Today, NASA holds hundreds of agreements with other countries regarding a variety of issues related to outer space. While collaboration may be self-serving, that does not undermine the importance of such agreements and the scientific advancements that come out of them. For example, NASA holds Project-Specific Agreements with France’s space agency, the National Centre for Space Studies (CNES), and the United Kingdom Space Agency (UKSA) for participation and collaboration by different scientists on NASA’s Earth Observing System (EOS). The EOS is a group of satellites made for long-term observation of Earth’s land surface, biosphere, solid surface and interior, atmosphere, and oceans; working with other space agencies allows NASA to draw on expertise from multiple countries and more effectively service these satellites. Indeed, collaboration like this will become more and more crucial as the world looks to solve issues like space debris and address the climate crisis.

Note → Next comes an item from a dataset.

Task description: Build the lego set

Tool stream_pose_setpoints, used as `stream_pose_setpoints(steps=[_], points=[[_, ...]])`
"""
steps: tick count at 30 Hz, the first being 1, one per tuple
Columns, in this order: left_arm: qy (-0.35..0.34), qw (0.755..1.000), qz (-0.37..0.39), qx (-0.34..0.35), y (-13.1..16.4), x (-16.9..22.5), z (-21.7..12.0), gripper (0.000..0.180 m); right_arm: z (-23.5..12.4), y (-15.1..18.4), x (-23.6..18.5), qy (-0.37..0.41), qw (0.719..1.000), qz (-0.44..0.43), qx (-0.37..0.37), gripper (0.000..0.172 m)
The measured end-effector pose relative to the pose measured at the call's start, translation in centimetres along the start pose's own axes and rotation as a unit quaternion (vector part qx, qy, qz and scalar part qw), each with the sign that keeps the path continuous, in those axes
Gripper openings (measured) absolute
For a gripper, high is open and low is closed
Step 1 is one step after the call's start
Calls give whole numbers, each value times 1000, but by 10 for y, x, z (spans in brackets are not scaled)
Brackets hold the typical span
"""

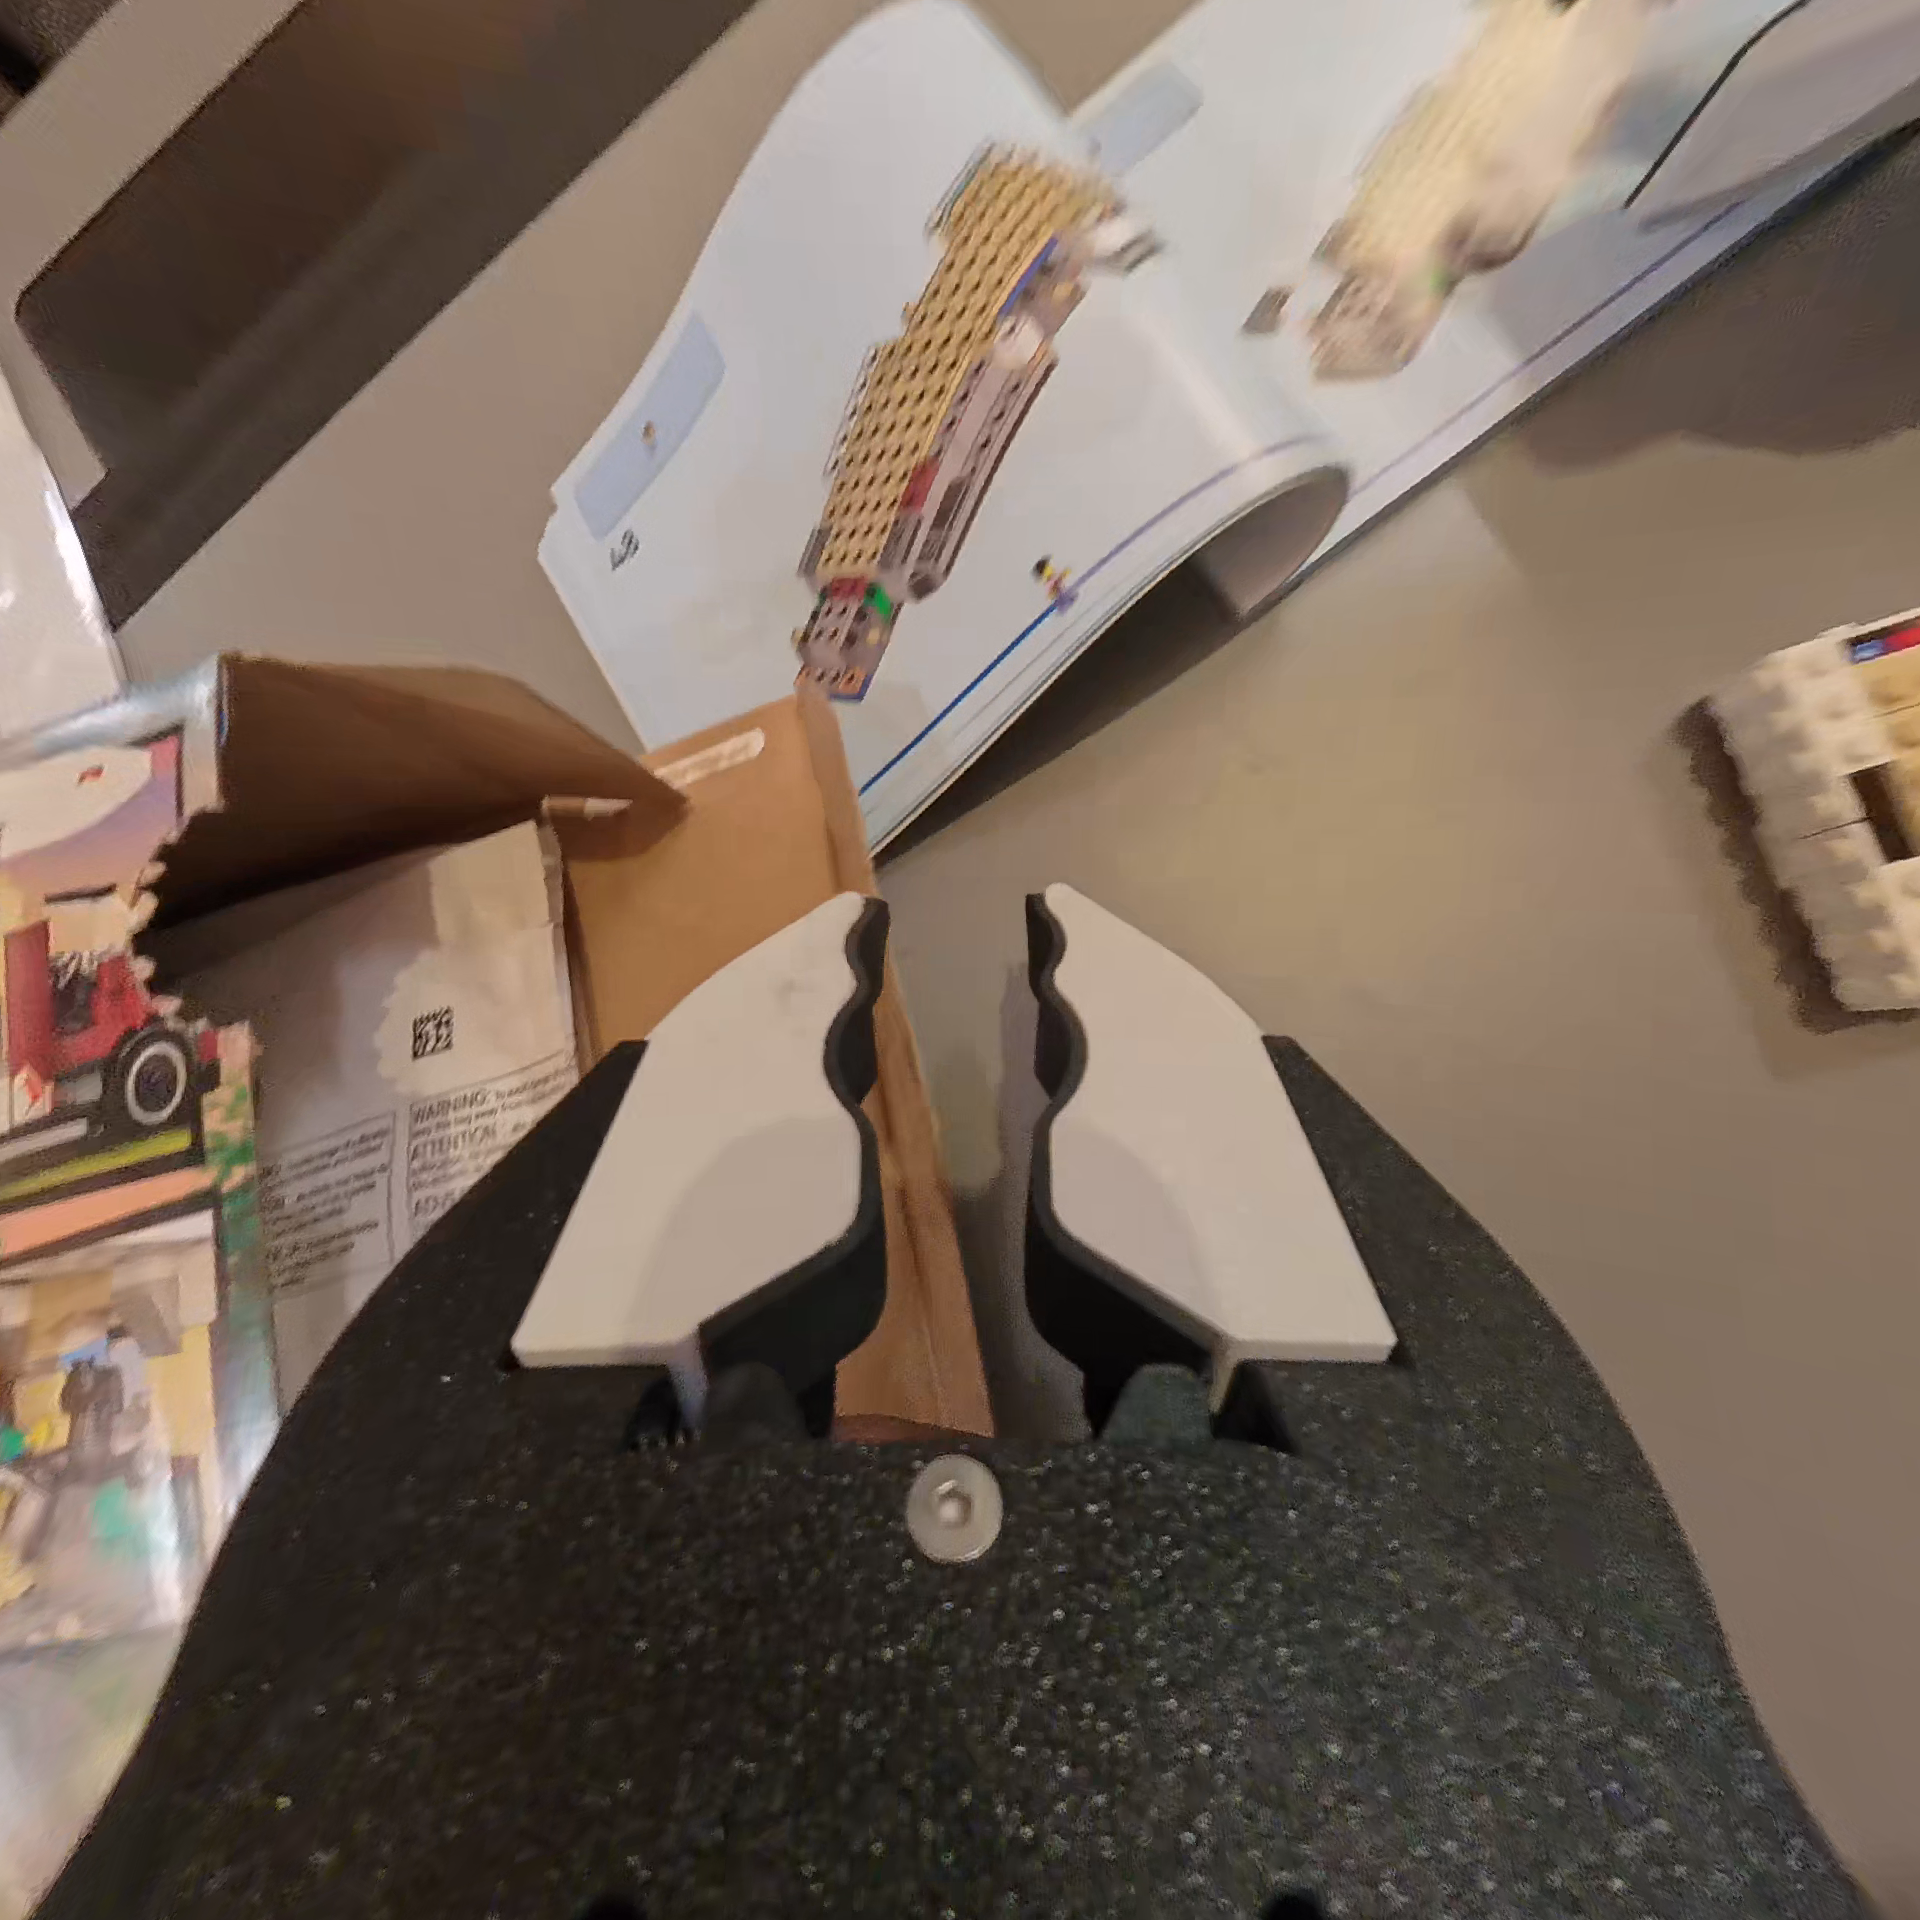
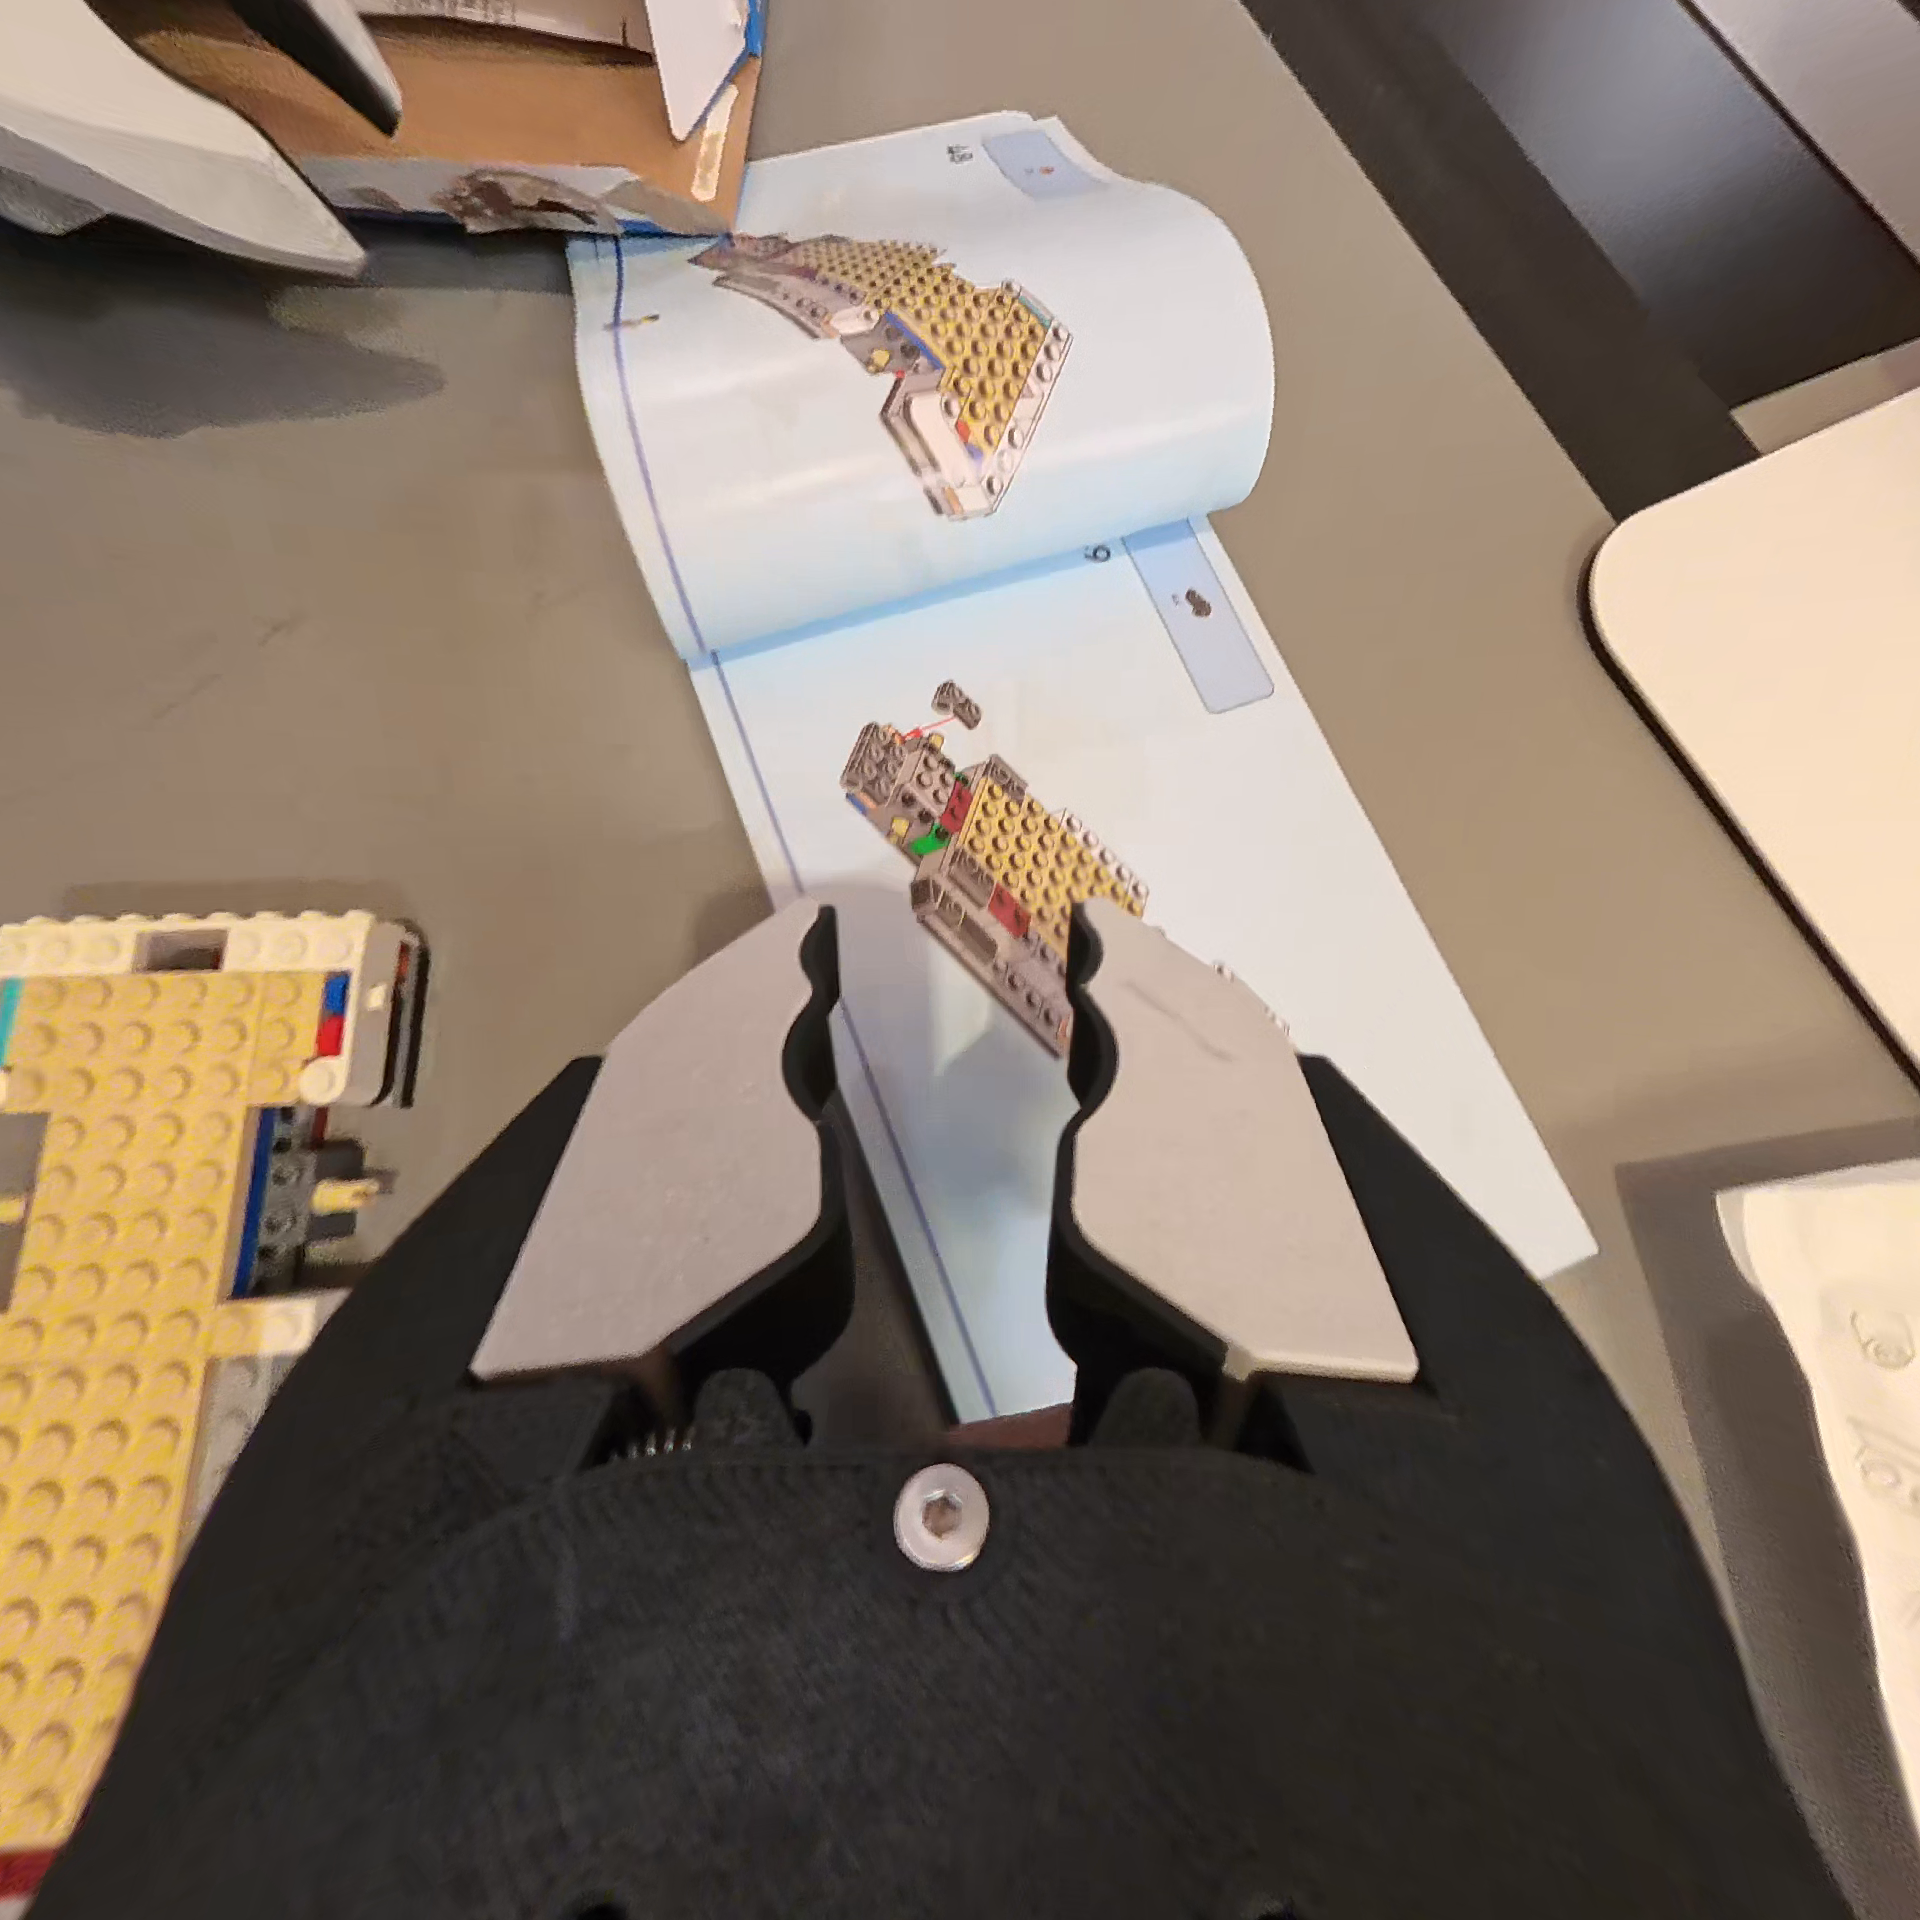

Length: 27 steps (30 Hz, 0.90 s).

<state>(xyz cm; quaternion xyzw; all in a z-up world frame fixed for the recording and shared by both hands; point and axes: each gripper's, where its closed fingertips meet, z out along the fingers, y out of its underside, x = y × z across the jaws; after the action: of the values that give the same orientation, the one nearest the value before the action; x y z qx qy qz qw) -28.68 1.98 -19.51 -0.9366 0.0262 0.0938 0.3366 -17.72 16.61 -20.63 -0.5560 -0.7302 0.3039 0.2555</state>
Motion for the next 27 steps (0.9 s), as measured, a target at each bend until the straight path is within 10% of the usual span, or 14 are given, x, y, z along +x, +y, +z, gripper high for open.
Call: stream_pose_setpoints(steps=[1,10,27], points=[[10,1000,5,13,-5,4,-1,27,-4,4,-1,-1,1000,3,0,42],[116,986,36,111,-42,62,8,27,-44,55,-7,8,999,29,-13,42],[198,975,41,94,-35,106,29,27,-82,95,-12,30,997,68,12,42]])
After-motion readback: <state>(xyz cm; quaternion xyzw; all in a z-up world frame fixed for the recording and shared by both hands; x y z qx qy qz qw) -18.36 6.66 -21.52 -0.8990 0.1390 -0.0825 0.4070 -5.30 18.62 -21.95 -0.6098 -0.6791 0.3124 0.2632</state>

The debate over international cooperation in human spaceflight will return to the forefront as the U.S. and other organizations—national space agencies and private corporations alike—set their sights on Mars. The world is still gripped by tensions and dangers that threaten our survival, concerns that require large-scale international cooperation. Despite what the scientific community and other onlookers may want, there is huge diplomatic capital and prestige to be gained from being the first country to put humans on Mars, such that political factors would probably limit cooperation for the first crewed Mars mission. Because the weight attributed to this achievement decreases so much after the first country realizes its goal, it is possible that the U.S. and other major space powers would consider combining crews for following missions. However, the chance for dramatic collaboration in the beginning is also low because of the potential for countries like Russia to take advantage of shared technologies.
Especially in the past months, we’ve seen how much NASA and the U.S. government value their own space capabilities and independence, particularly as indicators of technological prowess, rejecting assistance from Russia’s space agency in the process. NASA worked to contract with American aerospace company SpaceX, instead of buying seats with the Russians to get astronauts to the ISS. These values have been echoed by legislators in relation to Mars missions, too; in a statement about the NASA Authorization Act of 2020, Space and Aeronautics Subcommittee Chairwoman Kendra Horn (D-OK) said, “Americans should be the first to set foot on the red planet.” While political landscapes have certainly changed since the 1969 Moon landing, space exploration is no less entrenched in international diplomacy and the desire of the U.S. to emerge victorious from every challenge remains strong. As such, any U.S. missions to Mars will almost certainly carry only American astronauts.